JAK2 V617F mutation detection makes easy to classify patients with MPD (Myeloproliferative Disease) as three levels of diagnostic certainty (possible, probable and definite) and to determine which signal transduction therapy is suitable for each patients. In addition, testing for JAK2 V617F mutation has been recommended as clinical tests by WHO(World Health Organization).

PIK3CA mutation activates PI3K (Phosphatidylinositol 3-kinase) protein and PI3K activates several signaling pathways of tyrosine kinase receptors. Activated tyrosine kinase represses the function and excitometabolism of protein which inhibits cell survival and division. These abnormal changes initiate the process of cancer development by activating the protein involved in cell growth. Point mutations in PIK3CA are detected with ca. 80% of frequency in exon 9 (interpreted as helical part of PI3K protein) and exon 20 (interpreted as kinase part), while other types of mutations are also seen in many different locations. PIK3CA mutations are found with 25 to 40 % frequency in various types of cancer like colorectal cancer, gastric cancer, lung cancer, brain cancer, endometrial cancer, ovarian cancer, breast cancer, and more.

PNAClamp™ PIK3CA Mutation Detection Kit utilizes modified PCR technology, using optimized PNA probes that tightly bind to wild type DNA templates.

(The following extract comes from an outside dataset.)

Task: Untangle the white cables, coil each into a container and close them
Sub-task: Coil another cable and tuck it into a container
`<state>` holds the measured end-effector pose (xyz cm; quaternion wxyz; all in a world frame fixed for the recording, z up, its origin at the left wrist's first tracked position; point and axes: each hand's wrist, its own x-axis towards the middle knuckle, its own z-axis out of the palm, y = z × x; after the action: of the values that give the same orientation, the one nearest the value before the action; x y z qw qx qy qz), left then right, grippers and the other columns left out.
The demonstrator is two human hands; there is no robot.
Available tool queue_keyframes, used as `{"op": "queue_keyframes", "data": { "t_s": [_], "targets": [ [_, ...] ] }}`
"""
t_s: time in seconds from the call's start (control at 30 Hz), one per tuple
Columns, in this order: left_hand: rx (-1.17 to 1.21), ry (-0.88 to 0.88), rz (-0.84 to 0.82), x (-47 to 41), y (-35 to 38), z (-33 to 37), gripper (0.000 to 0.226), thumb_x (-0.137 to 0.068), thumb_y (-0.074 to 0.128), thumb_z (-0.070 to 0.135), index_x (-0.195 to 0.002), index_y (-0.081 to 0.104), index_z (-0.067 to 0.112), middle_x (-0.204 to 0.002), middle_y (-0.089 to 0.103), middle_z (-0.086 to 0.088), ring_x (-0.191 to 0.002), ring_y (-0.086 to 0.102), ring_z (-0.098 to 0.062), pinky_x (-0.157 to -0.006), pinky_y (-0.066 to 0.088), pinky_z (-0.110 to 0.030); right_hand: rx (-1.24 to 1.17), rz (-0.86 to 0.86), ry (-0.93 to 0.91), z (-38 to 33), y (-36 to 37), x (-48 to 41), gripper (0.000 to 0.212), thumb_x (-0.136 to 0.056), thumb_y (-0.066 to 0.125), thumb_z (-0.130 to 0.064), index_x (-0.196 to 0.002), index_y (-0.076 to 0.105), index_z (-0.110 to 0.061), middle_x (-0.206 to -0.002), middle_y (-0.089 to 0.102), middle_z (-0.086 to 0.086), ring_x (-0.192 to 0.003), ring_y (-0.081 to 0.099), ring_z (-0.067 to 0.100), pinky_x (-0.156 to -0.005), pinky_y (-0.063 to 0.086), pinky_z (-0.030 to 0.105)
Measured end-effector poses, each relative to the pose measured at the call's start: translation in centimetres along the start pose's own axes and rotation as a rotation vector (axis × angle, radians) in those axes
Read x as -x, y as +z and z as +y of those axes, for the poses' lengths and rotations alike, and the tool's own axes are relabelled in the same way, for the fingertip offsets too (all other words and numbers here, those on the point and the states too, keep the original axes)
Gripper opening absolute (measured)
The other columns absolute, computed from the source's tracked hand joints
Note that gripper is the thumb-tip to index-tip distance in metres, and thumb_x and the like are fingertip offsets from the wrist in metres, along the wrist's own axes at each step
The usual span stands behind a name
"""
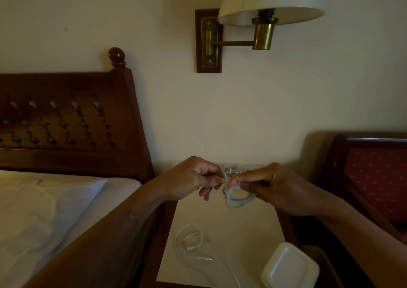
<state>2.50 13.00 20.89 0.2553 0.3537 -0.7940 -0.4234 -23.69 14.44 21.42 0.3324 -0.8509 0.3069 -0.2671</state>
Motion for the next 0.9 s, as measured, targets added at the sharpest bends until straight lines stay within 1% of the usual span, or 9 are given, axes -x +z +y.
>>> {"op": "queue_keyframes", "data": {
  "t_s": [0.13,0.2,0.27,0.4,0.5,0.6,0.67,0.77,0.9],
  "targets": [
    [-0.075,-0.03,0.035,0.1,-0.1,-0.5,0.029,-0.101,0.055,0.022,-0.081,0.071,0.035,-0.064,0.057,0.002,-0.063,0.06,-0.016,-0.079,0.058,-0.057,-0.052,0.118,-0.032,0.5,1.6,-0.3,0.032,-0.104,0.053,-0.003,-0.13,0.067,-0.016,-0.071,0.063,-0.032,-0.062,0.056,-0.012,-0.06,0.041,0.003],
    [-0.093,-0.044,0.046,0.2,0.2,-0.8,0.032,-0.101,0.052,0.024,-0.084,0.072,0.041,-0.069,0.063,0.01,-0.067,0.064,-0.015,-0.073,0.055,-0.047,-0.06,0.186,0.021,1.1,2.7,-0.5,0.035,-0.105,0.054,-0.013,-0.136,0.061,-0.028,-0.067,0.061,-0.025,-0.06,0.054,-0.006,-0.061,0.042,0.01],
    [-0.116,-0.053,0.057,0.3,0.6,-1.1,0.03,-0.101,0.051,0.025,-0.089,0.072,0.043,-0.071,0.065,0.012,-0.069,0.066,-0.015,-0.069,0.051,-0.043,-0.042,0.23,0.07,1.9,3.4,-0.6,0.026,-0.104,0.056,-0.02,-0.125,0.069,-0.029,-0.067,0.061,-0.02,-0.062,0.055,-0.004,-0.063,0.042,0.013],
    [-0.092,-0.024,0.097,0.5,0.5,-1.5,0.02,-0.103,0.056,0.021,-0.092,0.073,0.023,-0.063,0.058,0.009,-0.06,0.059,-0.01,-0.077,0.058,-0.057,0.007,0.27,0.081,2.2,3.4,-0.2,0.018,-0.101,0.06,-0.024,-0.104,0.078,-0.028,-0.077,0.071,-0.014,-0.069,0.061,-0.002,-0.065,0.047,0.017],
    [-0.078,-0.023,0.126,0.4,0.3,-1.5,0.02,-0.104,0.057,0.016,-0.092,0.072,0.018,-0.061,0.058,0.009,-0.059,0.06,-0.01,-0.073,0.056,-0.05,0.017,0.21,0.128,2.4,3.0,-0.2,0.019,-0.102,0.056,-0.033,-0.099,0.073,-0.023,-0.082,0.068,0.003,-0.078,0.062,0.027,-0.07,0.052,0.042],
    [-0.096,-0.039,0.129,-0.1,0.9,-1.6,0.025,-0.105,0.053,0.011,-0.087,0.069,0.016,-0.059,0.054,-0.002,-0.056,0.058,-0.014,-0.068,0.054,-0.036,-0.008,0.125,0.136,2.5,2.7,0.0,0.023,-0.105,0.049,-0.037,-0.104,0.067,-0.023,-0.094,0.068,0.009,-0.092,0.062,0.033,-0.083,0.05,0.053],
    [-0.117,-0.033,0.143,-0.4,1.1,-1.5,0.032,-0.105,0.052,0.009,-0.08,0.065,0.025,-0.057,0.052,-0.004,-0.055,0.057,-0.016,-0.07,0.053,-0.032,-0.014,0.117,0.148,2.7,2.6,0.3,0.02,-0.105,0.049,-0.043,-0.111,0.065,-0.033,-0.099,0.069,0.007,-0.096,0.063,0.033,-0.086,0.05,0.052],
    [-0.143,0.001,0.155,-0.6,0.7,-1.0,0.033,-0.105,0.054,0.008,-0.079,0.065,0.026,-0.057,0.052,-0.004,-0.058,0.058,-0.029,-0.07,0.057,-0.032,0.009,0.17,0.118,2.8,2.3,0.5,0.015,-0.103,0.054,-0.04,-0.113,0.065,-0.039,-0.093,0.071,-0.001,-0.083,0.067,0.021,-0.075,0.052,0.039],
    [-0.161,0.045,0.16,-0.5,0.1,-0.8,0.04,-0.105,0.056,0.008,-0.077,0.065,0.036,-0.056,0.052,-0.002,-0.058,0.057,-0.027,-0.073,0.06,-0.036,0.036,0.223,0.132,2.6,1.7,0.6,0.021,-0.102,0.058,-0.031,-0.119,0.07,-0.03,-0.099,0.076,-0.006,-0.091,0.071,0.012,-0.082,0.055,0.038]
  ]
}}
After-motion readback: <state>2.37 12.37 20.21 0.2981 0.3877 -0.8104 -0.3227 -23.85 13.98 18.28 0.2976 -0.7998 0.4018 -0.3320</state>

This tight binding to the wild type DNA templates result in no amplification of the wild type DNA template in PCR reaction while the mutated genes, especially with SNPs, PCR amplification is processed for multiplication of the mutated DNA sequences.

The presence of TERT mutation is a prognostic and predictive biomarker in patients with cancer such as the central nervous system, bladder, thyroid, skin, etc., associated with tumor recurrence and survival.

With its features of detection limit as low as 5% copies/rxn, the PNAClamp™ TERT Mutation Detection Kit is the qualitative diagnostic test kit which is able to detect 2 different types of TERT promoter mutations of formalin-fixed paraffin-embedded (FFPE) tissue, fresh tissues and biopsy tissues using peptide nucleic acid (PNA)-mediated real-time PCR clamping technology.